Select every line below containing the word "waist".

- **Data shown**
%%

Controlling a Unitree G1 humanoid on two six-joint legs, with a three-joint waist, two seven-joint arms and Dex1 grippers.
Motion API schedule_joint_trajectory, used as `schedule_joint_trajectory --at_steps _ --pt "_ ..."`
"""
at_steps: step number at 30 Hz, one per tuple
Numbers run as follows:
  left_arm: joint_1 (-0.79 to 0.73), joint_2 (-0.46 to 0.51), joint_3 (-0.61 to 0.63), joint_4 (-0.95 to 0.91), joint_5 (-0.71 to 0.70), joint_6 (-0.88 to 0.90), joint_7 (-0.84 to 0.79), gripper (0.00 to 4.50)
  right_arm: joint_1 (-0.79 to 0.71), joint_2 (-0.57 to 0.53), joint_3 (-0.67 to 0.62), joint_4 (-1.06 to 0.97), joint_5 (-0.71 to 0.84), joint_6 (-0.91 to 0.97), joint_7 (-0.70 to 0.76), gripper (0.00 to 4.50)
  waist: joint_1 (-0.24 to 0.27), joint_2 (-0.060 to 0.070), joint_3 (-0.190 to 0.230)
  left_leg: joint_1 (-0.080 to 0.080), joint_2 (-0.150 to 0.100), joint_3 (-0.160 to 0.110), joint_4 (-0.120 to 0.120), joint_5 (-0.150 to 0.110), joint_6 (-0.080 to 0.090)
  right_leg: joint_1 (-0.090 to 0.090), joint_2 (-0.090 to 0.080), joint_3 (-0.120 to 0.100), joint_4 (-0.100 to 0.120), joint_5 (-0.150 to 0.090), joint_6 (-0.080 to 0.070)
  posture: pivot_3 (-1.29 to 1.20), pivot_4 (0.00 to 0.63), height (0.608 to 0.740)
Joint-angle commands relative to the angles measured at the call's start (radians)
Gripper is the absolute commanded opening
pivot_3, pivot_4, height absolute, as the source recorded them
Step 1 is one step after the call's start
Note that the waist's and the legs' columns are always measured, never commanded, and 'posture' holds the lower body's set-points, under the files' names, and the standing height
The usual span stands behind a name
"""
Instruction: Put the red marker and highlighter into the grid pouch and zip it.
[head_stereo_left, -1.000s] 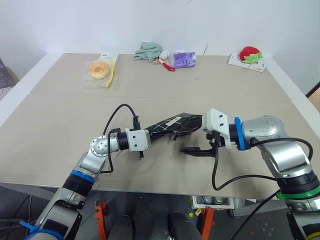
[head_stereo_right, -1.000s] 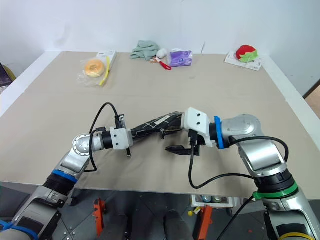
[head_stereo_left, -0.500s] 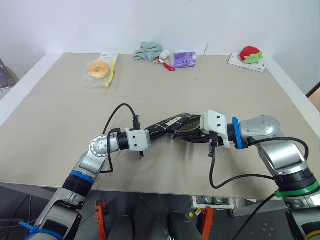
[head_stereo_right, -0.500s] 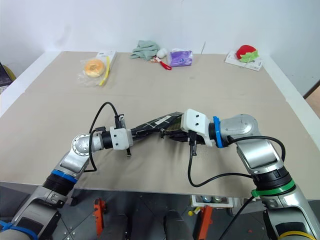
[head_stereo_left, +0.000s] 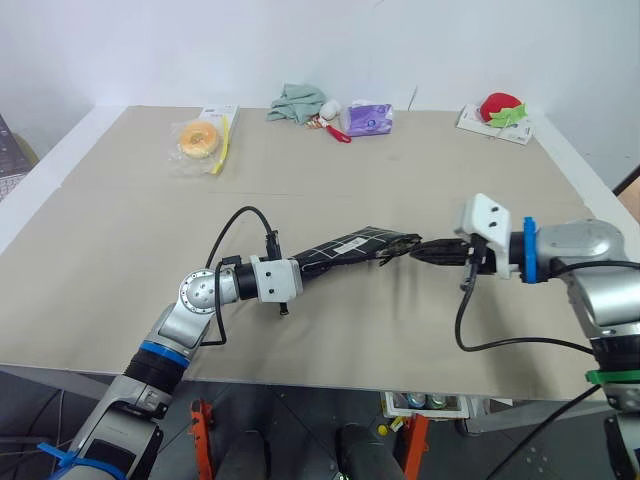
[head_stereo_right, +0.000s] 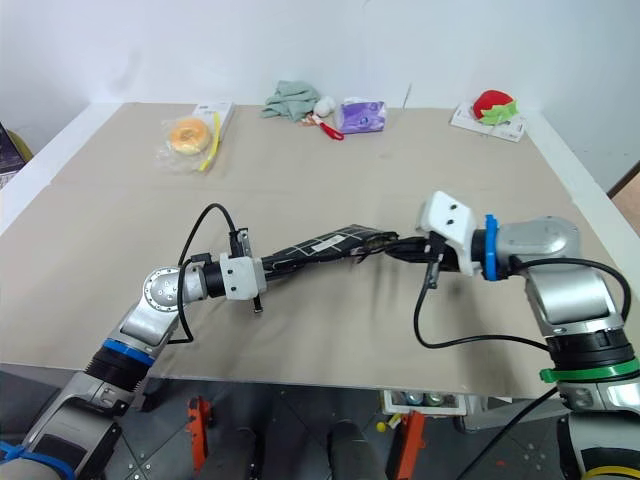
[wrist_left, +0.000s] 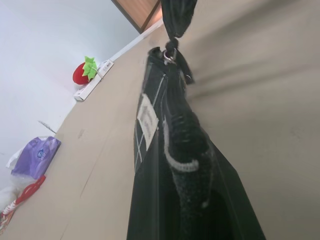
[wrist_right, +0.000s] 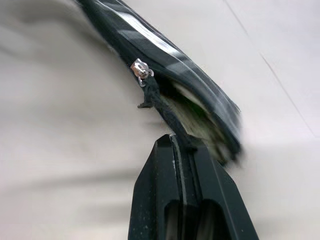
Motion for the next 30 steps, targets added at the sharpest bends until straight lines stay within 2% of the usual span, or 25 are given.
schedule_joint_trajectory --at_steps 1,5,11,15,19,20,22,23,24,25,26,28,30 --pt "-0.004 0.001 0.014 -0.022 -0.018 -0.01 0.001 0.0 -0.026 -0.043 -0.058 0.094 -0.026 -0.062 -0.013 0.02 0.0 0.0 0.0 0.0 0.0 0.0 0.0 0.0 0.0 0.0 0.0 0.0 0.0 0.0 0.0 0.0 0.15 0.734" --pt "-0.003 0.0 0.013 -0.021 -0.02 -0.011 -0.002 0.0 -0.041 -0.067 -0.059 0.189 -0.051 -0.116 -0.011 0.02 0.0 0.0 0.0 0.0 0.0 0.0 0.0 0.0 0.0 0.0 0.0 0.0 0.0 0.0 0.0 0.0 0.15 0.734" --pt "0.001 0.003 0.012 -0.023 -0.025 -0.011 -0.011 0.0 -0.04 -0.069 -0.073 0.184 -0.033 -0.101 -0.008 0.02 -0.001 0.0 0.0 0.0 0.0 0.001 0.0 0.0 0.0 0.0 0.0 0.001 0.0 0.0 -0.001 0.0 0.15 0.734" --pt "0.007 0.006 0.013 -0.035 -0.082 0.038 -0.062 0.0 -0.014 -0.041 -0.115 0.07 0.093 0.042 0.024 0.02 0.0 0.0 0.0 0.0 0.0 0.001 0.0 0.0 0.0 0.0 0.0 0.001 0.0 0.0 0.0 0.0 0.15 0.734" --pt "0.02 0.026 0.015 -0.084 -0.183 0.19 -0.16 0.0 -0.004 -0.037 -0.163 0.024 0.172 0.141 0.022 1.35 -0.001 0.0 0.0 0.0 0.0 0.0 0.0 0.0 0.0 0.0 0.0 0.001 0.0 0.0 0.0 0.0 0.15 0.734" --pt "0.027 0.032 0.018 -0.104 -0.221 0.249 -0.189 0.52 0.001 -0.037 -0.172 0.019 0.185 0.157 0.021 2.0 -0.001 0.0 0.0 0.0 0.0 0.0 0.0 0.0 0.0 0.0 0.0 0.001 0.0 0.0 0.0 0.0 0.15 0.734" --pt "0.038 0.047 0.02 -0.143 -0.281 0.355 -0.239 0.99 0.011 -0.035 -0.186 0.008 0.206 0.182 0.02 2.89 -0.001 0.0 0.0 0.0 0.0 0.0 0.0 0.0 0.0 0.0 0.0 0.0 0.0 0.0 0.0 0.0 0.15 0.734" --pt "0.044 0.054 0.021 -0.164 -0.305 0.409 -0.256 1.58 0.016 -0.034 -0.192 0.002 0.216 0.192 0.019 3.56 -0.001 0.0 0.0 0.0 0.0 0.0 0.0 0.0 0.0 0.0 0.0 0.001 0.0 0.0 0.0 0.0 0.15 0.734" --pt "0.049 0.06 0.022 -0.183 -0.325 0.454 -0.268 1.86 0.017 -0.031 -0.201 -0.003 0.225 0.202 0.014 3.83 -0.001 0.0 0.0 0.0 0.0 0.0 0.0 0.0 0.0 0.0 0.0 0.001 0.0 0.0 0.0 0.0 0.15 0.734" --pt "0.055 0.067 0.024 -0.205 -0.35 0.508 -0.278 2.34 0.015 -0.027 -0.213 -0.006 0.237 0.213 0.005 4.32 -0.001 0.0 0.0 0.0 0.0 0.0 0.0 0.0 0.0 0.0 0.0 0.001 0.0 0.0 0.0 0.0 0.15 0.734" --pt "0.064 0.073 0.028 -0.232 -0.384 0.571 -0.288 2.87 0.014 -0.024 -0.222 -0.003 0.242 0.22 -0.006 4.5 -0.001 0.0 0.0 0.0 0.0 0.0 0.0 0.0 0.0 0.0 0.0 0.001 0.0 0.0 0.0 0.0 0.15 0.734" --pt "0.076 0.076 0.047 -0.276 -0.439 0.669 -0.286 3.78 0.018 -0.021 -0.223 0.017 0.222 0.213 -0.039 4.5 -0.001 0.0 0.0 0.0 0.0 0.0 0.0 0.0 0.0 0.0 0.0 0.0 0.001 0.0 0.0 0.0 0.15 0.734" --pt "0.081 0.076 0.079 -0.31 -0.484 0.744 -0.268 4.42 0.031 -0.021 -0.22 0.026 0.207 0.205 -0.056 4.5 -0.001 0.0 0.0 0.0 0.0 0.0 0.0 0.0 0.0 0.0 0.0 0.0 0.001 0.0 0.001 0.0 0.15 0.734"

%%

- **Answer to the exercise**
Controlling a Unitree G1 humanoid on two six-joint legs, with a three-joint waist, two seven-joint arms and Dex1 grippers.
  waist: joint_1 (-0.24 to 0.27), joint_2 (-0.060 to 0.070), joint_3 (-0.190 to 0.230)
Note that the waist's and the legs' columns are always measured, never commanded, and 'posture' holds the lower body's set-points, under the files' names, and the standing height

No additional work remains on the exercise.